Volgens Stevens zijn de tarieven van nieuwe plannen de voorbije jaren gedaald, maar zijn de kosten van oude plannen doorgaans onaangeroerd gebleven. ‘De meeste bedrijven kijken niet meer naar de kostenstructuur van hun pensioenplan zodra het contract is afgesloten. Dat komt omdat een herziening tijdens de rit moeilijk tot onmogelijk is voor zulke langetermijncontracten’, zegt hij. Dus is het risico groot dat veel plannen nog kosten van 5 procent hanteren. Bij kosten van 5 procent en een jaarrendement van 1,75 procent betekent dit dat de stortingen al bijna 3 jaar moeten oprenten voor de kosten zijn terugverdiend.
De regering heeft aan de toezichthouder FSMA wel een onderzoek gevraagd naar het kostenniveau van de aanvullende pensioenen. De uitkomst van het onderzoek wordt in de komende maanden verwacht.
Het is dus duidelijk: de bijdragen in het pensioenplan vloeien niet volledig naar de pensioenspaarpot. Dat verklaart ook waarom de opgebouwde reserves in het pensioenplan elk jaar minder snel lijken te groeien dan wat u op basis van de maandelijkse bijdragen zou kunnen verwachten. Komt daarbij dat u als werknemer ook geen idee hebt van de rendementen die de stortingen opleveren. Heeft uw werkgever gekozen voor een pensioenfonds, dan kunnen de rendementen jaarlijks fors schommelen. Over een periode van 37 jaar haalden pensioenfondsen een gemiddeld rendement van 6,7 procent per jaar. Gecorrigeerd voor inflatie blijft er een reëel rendement van 4,6 procent over.
Heeft uw werkgever gekozen voor een groepsverzekering van het type tak 21, dan is er sprake van een gegarandeerd rendement, vermeerderd met een winstdeelname. De meeste verzekeraars boden de voorbije jaren een totaal rendement van 1,75 procent. Dat is het minimumrendement dat werkgevers jaarlijks gemiddeld op de stortingen moeten garanderen. Kunnen verzekeraars of pensioenfondsen dat gemiddelde rendement niet leveren, dan moet de werkgever bijpassen.

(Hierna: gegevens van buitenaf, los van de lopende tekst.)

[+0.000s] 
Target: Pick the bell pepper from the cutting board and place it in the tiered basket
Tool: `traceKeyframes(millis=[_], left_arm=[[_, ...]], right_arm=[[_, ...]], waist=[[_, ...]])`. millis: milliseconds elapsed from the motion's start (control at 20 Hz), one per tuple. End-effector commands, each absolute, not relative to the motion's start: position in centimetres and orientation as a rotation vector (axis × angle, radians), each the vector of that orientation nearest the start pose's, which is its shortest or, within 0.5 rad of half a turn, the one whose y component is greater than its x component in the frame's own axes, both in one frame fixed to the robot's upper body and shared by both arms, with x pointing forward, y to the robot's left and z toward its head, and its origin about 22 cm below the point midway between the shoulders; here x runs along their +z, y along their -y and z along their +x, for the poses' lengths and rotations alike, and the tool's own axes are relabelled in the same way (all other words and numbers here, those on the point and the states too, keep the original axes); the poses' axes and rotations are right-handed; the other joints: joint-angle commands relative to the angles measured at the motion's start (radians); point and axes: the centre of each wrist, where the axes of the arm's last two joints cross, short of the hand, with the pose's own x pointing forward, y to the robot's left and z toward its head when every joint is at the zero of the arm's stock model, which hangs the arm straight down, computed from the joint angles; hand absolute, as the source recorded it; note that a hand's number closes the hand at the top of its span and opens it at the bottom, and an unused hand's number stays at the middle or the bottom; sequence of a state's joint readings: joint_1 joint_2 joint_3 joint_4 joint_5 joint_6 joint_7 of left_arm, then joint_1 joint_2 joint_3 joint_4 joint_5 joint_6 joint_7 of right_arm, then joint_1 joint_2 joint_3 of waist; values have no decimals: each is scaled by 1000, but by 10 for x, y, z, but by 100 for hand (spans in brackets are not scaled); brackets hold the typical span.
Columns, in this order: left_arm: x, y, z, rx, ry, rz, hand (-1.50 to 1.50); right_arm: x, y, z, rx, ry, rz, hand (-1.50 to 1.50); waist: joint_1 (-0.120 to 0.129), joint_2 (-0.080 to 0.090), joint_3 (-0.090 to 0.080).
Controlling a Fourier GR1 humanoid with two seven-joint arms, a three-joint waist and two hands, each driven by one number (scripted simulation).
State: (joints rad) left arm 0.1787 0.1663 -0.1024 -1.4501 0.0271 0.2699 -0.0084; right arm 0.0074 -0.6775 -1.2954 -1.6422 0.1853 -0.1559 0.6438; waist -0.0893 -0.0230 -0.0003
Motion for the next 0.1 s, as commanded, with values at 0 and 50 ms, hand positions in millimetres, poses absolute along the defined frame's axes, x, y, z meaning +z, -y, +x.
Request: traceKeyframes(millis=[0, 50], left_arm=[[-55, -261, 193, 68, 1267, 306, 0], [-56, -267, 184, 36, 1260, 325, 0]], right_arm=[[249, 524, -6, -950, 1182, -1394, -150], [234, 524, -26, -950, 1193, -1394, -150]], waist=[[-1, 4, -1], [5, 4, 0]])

Dat u niet weet welk bedrag netto in uw pensioenspaarplan terechtkomt en hoeveel rendement de stortingen opleveren, maakt dat het voor u als werknemer onmogelijk is om de rekening zelf te maken. Dus kunt u niet anders dan voortgaan op de bedragen die u op uw jaarlijkse pensioenfiche vindt. Op die fiche staan de opgebouwde reserves, het kapitaal dat u bij gelijkblijvende omstandigheden op pensioenleeftijd zult opstrijken en het kapitaal dat uw nabestaanden krijgen bij vroegtijdig overlijden.